Porous carbon fibers from gel-spun polyacrylonitrile and poly(methyl methacrylate)-block-poly(acrylonitrile)

Abstract

Block copolymer (BCP)-based porous carbon fibers represent an emerging structural and functional material for mechanical reinforcement and electrochemical energy storage. Herein, by gel-spinning polymer precursors of poly(acrylonitrile) (PAN) and poly(methyl methacrylate)-block-poly(acrylonitrile) (PMMA-b-PAN), we have produced a series of carbon fibers and systematically studied the morphological, mechanical, and electrochemical properties.
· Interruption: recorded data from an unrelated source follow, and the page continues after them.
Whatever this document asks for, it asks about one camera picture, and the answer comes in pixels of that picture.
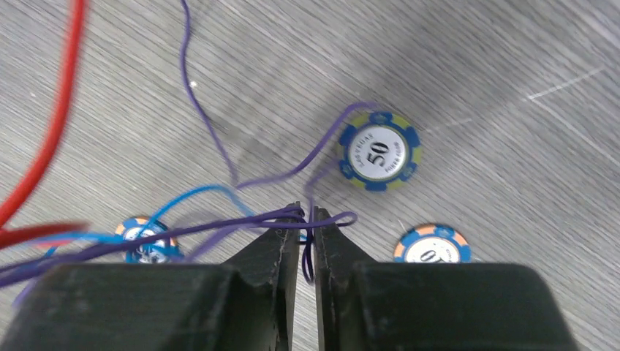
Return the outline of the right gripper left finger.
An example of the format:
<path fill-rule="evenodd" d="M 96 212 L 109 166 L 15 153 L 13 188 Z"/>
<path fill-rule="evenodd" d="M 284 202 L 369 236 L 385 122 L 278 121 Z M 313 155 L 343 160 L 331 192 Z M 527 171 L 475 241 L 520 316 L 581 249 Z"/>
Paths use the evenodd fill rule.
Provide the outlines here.
<path fill-rule="evenodd" d="M 3 350 L 289 350 L 300 208 L 222 264 L 66 264 L 22 302 Z"/>

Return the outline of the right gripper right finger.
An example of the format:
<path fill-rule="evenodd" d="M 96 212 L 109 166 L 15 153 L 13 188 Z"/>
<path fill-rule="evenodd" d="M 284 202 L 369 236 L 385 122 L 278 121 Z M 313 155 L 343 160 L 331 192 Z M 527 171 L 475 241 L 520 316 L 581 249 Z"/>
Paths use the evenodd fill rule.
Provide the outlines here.
<path fill-rule="evenodd" d="M 313 210 L 321 350 L 576 350 L 543 278 L 508 263 L 381 263 Z"/>

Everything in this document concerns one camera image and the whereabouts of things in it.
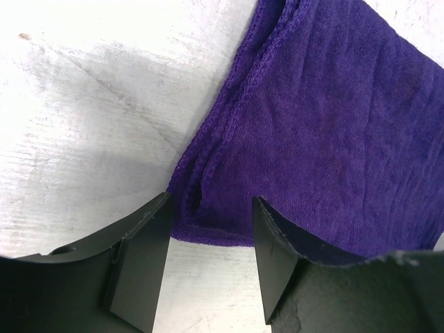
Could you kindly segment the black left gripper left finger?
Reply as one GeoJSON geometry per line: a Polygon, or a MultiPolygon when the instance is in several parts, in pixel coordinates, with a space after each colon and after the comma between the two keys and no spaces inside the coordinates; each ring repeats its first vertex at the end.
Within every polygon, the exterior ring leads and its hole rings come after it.
{"type": "Polygon", "coordinates": [[[2,332],[151,332],[171,229],[162,193],[47,255],[1,258],[2,332]]]}

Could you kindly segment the purple towel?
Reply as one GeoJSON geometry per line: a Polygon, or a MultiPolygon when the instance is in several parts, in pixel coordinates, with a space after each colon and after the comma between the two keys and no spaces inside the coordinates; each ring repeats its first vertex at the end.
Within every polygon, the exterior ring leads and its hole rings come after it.
{"type": "Polygon", "coordinates": [[[443,233],[443,69],[363,1],[258,1],[168,186],[175,239],[251,246],[252,200],[362,257],[443,233]]]}

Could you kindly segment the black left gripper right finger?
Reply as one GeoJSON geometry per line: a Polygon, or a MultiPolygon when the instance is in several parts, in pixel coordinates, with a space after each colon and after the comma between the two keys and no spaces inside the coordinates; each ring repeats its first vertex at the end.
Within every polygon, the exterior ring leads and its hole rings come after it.
{"type": "Polygon", "coordinates": [[[273,332],[442,332],[443,253],[341,250],[253,199],[264,319],[273,332]]]}

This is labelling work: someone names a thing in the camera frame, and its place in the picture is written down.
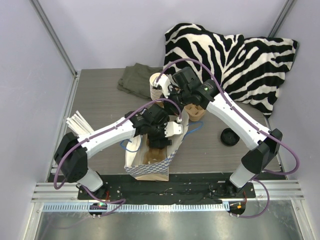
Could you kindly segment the printed paper takeout bag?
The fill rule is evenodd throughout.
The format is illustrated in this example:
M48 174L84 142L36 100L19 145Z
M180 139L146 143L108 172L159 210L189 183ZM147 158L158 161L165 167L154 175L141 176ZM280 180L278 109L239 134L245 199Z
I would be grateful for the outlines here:
M198 105L188 104L182 111L182 122L176 128L177 134L168 138L169 145L162 148L150 146L148 135L136 136L128 140L125 149L124 169L127 174L140 181L169 180L169 167L175 157L180 145L187 135L196 131L197 128L189 130L189 126L200 124L201 118L206 111Z

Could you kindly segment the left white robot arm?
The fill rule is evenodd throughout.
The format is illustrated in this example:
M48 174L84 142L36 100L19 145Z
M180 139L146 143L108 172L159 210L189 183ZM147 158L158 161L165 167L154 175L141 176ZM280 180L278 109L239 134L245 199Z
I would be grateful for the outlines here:
M76 136L69 132L62 137L53 156L57 164L54 188L60 189L65 183L84 185L93 198L100 200L107 192L100 175L89 168L88 161L100 151L124 140L148 135L170 141L165 136L165 127L170 117L166 110L154 103L130 111L116 122L94 132Z

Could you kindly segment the single cardboard cup carrier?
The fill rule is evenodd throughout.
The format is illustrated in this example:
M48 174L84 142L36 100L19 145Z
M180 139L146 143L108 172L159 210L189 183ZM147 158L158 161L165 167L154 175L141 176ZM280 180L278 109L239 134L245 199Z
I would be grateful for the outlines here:
M158 148L150 148L143 157L143 164L148 165L148 164L155 164L162 162L166 157L167 149L158 149Z

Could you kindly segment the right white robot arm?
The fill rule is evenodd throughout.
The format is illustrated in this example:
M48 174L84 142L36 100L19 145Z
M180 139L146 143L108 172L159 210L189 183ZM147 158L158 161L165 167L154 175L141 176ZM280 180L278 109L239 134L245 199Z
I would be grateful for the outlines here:
M269 130L249 116L222 90L214 77L201 82L190 67L185 67L173 75L173 81L165 79L161 87L163 96L179 108L194 104L218 117L247 146L248 152L225 182L225 190L230 197L242 194L244 186L259 175L278 153L282 132Z

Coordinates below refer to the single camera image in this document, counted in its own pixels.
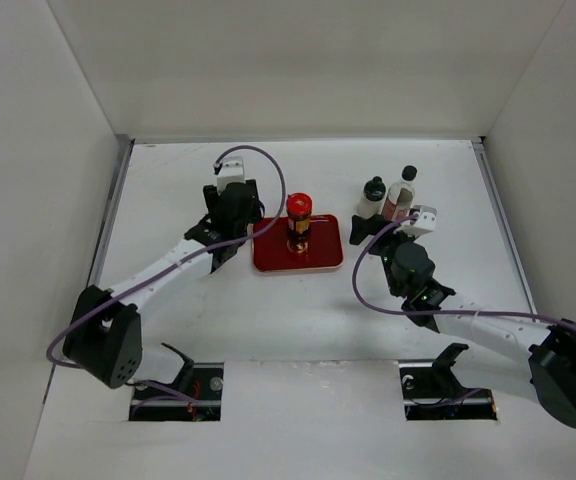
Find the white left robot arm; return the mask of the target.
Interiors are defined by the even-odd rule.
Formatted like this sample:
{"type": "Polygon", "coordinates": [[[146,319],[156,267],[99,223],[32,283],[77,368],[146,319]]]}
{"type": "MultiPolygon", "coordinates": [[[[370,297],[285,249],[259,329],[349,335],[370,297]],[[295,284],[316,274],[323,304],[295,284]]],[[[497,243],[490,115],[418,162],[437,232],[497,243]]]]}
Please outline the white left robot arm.
{"type": "Polygon", "coordinates": [[[146,347],[143,326],[194,281],[229,261],[249,227],[263,216],[254,180],[223,190],[203,188],[208,213],[159,260],[110,288],[87,287],[77,300],[62,353],[111,389],[154,381],[165,394],[182,398],[192,387],[190,359],[170,345],[146,347]]]}

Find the black cap tall sauce bottle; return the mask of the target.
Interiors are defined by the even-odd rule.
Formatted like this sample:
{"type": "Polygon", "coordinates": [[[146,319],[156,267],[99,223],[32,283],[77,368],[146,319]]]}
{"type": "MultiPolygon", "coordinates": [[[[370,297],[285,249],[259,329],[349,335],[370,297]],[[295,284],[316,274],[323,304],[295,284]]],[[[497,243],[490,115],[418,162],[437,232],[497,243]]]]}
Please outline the black cap tall sauce bottle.
{"type": "Polygon", "coordinates": [[[413,181],[416,176],[417,169],[407,165],[402,170],[401,179],[389,187],[381,212],[385,220],[400,220],[408,215],[415,196],[413,181]]]}

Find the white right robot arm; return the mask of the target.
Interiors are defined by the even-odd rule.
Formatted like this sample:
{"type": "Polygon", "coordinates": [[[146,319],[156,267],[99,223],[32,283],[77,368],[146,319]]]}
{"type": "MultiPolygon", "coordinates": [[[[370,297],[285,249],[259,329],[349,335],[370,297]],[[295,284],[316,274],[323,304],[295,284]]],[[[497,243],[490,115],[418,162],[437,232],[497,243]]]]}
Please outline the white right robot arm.
{"type": "Polygon", "coordinates": [[[349,242],[361,258],[379,258],[396,310],[357,300],[372,311],[404,317],[415,326],[455,337],[433,362],[432,384],[465,398],[477,389],[504,391],[539,404],[576,429],[576,322],[528,312],[490,310],[435,280],[435,264],[420,236],[436,226],[436,212],[414,208],[401,220],[375,214],[351,220],[349,242]]]}

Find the red lid sauce jar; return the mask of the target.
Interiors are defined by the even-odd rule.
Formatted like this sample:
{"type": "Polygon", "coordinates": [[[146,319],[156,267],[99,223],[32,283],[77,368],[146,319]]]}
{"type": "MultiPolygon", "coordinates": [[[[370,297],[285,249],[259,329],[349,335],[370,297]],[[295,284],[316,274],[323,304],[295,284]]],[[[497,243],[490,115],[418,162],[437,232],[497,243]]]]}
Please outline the red lid sauce jar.
{"type": "Polygon", "coordinates": [[[297,192],[287,197],[287,243],[295,253],[302,253],[308,248],[312,207],[312,199],[305,193],[297,192]]]}

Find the black cap white spice bottle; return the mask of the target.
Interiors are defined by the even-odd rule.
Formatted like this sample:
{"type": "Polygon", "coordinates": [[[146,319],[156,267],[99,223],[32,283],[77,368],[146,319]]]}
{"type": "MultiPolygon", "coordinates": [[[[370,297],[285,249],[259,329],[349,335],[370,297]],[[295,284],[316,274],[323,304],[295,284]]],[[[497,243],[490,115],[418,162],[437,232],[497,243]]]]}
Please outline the black cap white spice bottle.
{"type": "Polygon", "coordinates": [[[362,196],[357,204],[357,214],[368,219],[379,214],[386,194],[386,186],[380,176],[374,176],[363,187],[362,196]]]}

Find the red rectangular tray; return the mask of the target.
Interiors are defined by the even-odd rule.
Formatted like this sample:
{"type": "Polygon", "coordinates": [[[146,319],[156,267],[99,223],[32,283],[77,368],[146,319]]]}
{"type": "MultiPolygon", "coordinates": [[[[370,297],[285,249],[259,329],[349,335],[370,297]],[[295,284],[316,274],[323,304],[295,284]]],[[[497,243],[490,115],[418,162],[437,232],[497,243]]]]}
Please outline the red rectangular tray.
{"type": "Polygon", "coordinates": [[[252,243],[252,262],[262,273],[334,269],[343,260],[339,221],[331,214],[311,218],[310,237],[303,251],[289,247],[286,217],[279,218],[252,243]]]}
Porous carbon fibers with BCP in the sheath exhibit a tensile strength of 1.1 GPa, tensile modulus of ∼190 GPa, and electrochemical capacitance of 11 F g−1 at 10 mV s−1 when pyrolyzed at 1315 °C under tension. Without tension and at a pyrolysis temperature of 800 °C, the fibers with BCP as both the sheath and core components achieve the highest electrochemical capacitance of 70 F g−1 at 10 mV s−1. The characteristic correlation length of PMMA-b-PAN calculated through thermodynamically governed computational method, provides an estimate of pore size in the carbon fibers. Pore generation and their size in the carbon fibers were driven by kinetic processing parameters, in addition to the thermodynamic phase separation. This study shows that gel-spinning of bicomponent PAN/PMMA-b-PAN fibers provide a versatile means for tuning the mechanical and electrochemical properties of porous carbon fibers, thus allowing for their potential use as structural energy storage materials.